### [EXERCISE DETAILS]
Output exactly, and only, the stretch of lines beginning at the line with "A page of spatial" and ending at the last line of the listing below. Drop the pictures.

━━━ PROVIDED DATA

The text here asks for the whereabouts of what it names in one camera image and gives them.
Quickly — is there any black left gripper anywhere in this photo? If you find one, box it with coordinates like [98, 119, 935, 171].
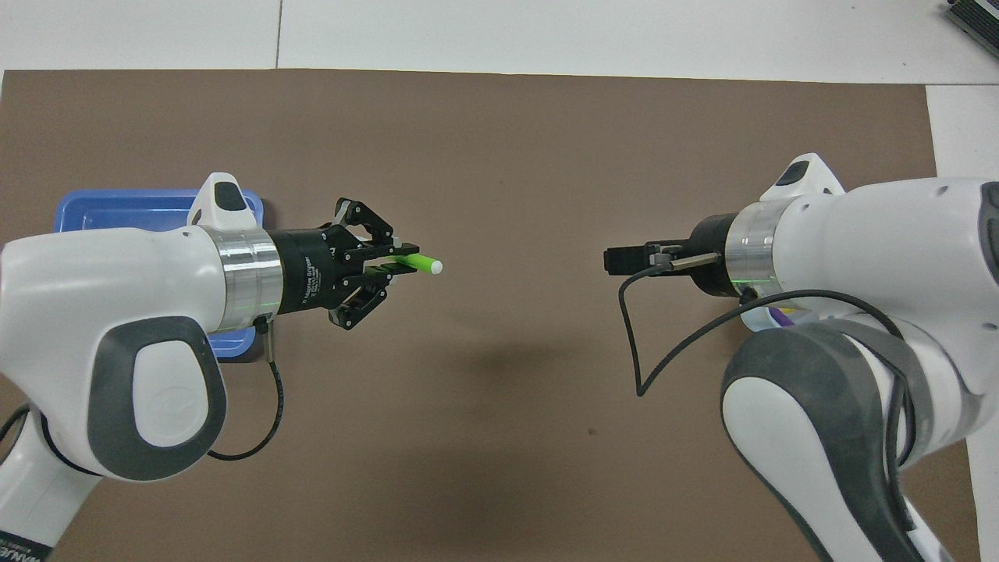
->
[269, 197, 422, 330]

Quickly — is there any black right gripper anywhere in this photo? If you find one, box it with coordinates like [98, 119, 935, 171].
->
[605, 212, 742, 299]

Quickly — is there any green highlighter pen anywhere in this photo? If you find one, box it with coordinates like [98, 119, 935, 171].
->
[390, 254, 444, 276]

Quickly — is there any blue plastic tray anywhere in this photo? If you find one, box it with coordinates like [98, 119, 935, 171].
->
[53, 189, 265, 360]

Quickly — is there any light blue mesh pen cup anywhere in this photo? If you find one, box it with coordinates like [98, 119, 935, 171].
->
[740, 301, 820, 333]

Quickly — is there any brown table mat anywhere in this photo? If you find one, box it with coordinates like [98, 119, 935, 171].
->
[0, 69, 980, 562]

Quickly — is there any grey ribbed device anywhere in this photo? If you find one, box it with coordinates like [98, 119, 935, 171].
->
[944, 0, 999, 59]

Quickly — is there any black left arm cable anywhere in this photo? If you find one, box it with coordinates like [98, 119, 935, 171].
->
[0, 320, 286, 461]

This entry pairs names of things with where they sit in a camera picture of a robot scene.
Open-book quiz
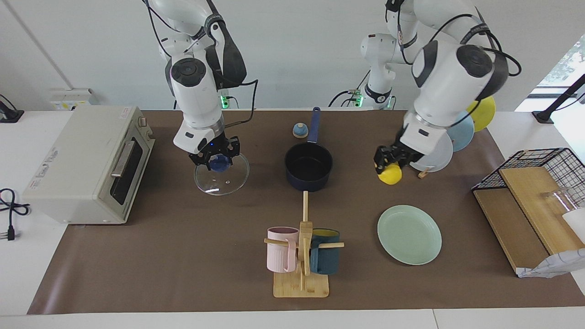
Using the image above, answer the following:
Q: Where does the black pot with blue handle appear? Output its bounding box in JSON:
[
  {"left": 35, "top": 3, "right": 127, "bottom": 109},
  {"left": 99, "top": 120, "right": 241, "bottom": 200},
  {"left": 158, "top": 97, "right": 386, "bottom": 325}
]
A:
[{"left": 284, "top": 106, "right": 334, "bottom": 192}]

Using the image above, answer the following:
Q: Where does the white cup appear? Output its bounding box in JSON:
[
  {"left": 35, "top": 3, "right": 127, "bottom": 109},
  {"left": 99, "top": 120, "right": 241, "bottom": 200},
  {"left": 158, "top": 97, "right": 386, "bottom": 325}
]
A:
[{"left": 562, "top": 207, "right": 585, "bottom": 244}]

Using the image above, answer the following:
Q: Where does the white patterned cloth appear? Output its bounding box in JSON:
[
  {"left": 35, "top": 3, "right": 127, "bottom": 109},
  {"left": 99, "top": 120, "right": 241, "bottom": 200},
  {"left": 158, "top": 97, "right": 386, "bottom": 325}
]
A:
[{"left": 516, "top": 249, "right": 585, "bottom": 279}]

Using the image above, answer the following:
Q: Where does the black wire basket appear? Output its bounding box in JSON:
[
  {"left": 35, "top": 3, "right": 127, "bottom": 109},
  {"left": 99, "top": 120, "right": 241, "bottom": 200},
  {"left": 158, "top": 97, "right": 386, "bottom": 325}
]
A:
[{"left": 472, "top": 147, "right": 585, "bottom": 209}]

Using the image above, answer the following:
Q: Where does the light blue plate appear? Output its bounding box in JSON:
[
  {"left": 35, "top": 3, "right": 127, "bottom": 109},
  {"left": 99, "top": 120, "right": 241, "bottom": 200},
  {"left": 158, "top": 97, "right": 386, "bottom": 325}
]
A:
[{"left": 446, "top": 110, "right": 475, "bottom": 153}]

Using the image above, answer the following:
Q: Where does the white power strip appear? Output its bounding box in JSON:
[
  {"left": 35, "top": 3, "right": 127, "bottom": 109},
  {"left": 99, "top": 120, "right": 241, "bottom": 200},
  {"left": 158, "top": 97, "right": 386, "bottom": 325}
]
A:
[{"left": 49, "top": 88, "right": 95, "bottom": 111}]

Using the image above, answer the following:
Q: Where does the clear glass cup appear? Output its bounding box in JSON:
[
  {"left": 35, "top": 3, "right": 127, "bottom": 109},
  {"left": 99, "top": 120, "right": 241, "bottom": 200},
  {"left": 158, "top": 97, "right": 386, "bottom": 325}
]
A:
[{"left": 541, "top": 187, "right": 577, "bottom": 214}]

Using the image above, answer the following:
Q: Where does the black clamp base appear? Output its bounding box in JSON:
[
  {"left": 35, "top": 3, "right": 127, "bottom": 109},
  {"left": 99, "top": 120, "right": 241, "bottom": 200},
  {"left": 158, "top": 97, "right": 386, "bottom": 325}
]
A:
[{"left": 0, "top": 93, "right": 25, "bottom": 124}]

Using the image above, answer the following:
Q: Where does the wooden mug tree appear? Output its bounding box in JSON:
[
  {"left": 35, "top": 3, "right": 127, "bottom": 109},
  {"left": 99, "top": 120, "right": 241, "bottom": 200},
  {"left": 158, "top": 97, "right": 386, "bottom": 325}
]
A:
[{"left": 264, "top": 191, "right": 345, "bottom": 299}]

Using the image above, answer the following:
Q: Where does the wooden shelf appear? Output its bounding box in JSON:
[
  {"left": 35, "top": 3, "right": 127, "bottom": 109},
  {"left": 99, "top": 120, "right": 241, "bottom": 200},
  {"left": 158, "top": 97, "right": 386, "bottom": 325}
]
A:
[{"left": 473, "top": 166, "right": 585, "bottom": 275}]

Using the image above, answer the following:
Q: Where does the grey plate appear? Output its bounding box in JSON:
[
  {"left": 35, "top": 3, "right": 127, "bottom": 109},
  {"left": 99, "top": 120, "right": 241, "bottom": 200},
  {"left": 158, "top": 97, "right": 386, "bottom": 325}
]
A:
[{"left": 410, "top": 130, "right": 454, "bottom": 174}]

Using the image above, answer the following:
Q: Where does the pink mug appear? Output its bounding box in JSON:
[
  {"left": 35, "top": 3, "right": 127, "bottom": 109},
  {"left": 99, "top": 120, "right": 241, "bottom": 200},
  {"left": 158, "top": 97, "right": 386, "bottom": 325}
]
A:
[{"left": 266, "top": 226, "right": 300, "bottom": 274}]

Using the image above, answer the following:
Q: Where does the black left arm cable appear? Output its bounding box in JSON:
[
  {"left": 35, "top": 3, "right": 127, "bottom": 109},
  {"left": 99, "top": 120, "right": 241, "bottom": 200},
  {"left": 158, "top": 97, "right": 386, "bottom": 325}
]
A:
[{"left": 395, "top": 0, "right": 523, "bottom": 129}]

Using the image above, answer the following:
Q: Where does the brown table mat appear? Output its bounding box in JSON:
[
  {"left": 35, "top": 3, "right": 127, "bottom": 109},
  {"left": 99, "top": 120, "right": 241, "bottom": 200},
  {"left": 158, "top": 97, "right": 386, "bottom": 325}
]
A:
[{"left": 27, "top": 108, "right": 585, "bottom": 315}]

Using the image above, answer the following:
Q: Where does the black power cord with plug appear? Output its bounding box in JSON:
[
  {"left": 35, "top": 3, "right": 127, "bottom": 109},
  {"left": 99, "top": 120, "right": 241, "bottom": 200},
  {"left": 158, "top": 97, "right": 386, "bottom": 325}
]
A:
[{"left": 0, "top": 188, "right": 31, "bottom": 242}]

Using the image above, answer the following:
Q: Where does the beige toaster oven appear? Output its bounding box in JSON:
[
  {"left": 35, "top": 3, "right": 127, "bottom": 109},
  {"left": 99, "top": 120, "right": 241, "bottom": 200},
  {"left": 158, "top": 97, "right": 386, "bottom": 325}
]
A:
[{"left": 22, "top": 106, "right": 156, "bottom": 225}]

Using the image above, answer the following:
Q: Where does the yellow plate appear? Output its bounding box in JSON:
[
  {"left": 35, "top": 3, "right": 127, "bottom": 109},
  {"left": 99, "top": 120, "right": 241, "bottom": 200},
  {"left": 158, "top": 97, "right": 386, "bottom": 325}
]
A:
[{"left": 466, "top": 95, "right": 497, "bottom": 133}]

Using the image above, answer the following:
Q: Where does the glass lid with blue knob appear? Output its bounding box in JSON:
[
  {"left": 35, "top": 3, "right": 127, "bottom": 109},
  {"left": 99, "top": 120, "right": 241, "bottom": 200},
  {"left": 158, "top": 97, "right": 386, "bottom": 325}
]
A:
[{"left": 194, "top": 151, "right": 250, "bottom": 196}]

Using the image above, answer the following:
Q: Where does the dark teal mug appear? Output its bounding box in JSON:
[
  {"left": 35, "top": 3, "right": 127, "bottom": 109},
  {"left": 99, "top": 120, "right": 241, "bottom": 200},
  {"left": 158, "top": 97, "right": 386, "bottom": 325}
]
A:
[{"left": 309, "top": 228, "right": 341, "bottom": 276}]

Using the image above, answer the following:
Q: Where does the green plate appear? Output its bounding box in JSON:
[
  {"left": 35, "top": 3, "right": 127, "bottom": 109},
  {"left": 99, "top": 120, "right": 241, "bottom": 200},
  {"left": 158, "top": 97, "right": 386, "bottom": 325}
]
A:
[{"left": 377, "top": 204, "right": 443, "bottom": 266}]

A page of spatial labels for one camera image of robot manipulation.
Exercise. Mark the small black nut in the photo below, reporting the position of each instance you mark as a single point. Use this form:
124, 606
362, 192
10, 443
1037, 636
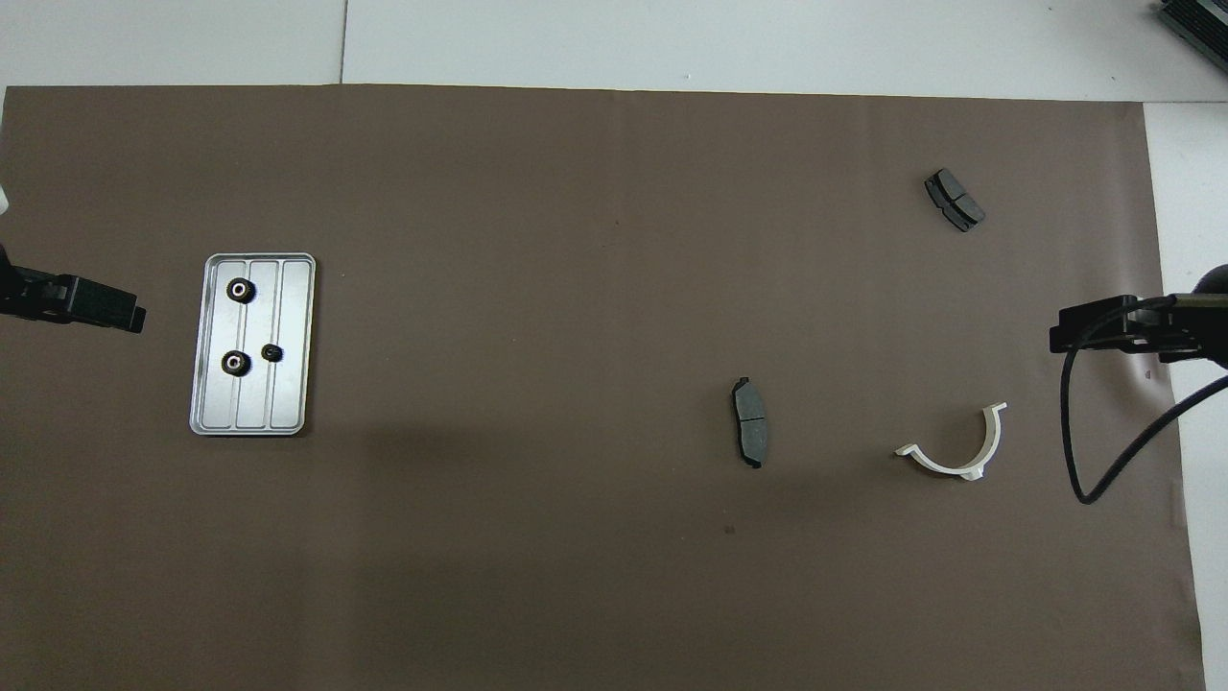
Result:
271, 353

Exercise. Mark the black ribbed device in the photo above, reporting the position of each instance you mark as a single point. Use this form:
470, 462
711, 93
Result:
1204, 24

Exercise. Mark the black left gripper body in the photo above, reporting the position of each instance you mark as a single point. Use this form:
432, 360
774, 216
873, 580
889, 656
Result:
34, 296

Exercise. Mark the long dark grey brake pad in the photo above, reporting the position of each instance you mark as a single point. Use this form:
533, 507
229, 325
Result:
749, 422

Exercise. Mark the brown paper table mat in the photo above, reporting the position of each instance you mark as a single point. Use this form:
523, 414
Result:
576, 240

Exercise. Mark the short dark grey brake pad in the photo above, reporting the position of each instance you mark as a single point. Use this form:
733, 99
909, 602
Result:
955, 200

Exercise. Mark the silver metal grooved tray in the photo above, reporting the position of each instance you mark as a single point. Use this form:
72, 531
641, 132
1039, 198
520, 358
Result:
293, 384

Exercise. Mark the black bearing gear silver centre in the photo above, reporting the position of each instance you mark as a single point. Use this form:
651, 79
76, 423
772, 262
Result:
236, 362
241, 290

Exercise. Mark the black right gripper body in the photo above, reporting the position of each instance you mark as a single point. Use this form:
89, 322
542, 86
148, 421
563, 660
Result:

━━━━━━

### [ANSWER SECTION]
A page of spatial labels for one camera image of robot manipulation.
Exercise. Mark the small black nut in the photo below, reporting the position of each instance you mark as a single point. Use this form:
124, 606
362, 192
10, 443
1037, 636
Result:
271, 353

Exercise. Mark the black ribbed device in the photo above, reporting the position of each instance you mark as a single point. Use this form:
470, 462
711, 93
Result:
1204, 24

Exercise. Mark the black left gripper body in the photo above, reporting the position of each instance you mark as a single point. Use this form:
432, 360
774, 216
873, 580
889, 656
Result:
34, 296

Exercise. Mark the long dark grey brake pad in the photo above, reporting the position of each instance you mark as a single point. Use this form:
533, 507
229, 325
Result:
749, 422

Exercise. Mark the brown paper table mat in the photo above, reporting the position of each instance you mark as a single point. Use this form:
523, 414
Result:
576, 240

Exercise. Mark the short dark grey brake pad in the photo above, reporting the position of each instance you mark as a single point. Use this form:
733, 99
909, 602
Result:
955, 200

Exercise. Mark the silver metal grooved tray in the photo above, reporting the position of each instance you mark as a single point. Use this form:
72, 531
641, 132
1039, 198
520, 358
Result:
293, 384

Exercise. Mark the black bearing gear silver centre in the photo above, reporting the position of each instance you mark as a single point. Use this form:
651, 79
76, 423
772, 262
Result:
236, 362
241, 290

Exercise. Mark the black right gripper body in the photo above, reporting the position of each instance you mark as a single point. Use this form:
89, 322
542, 86
148, 421
563, 660
Result:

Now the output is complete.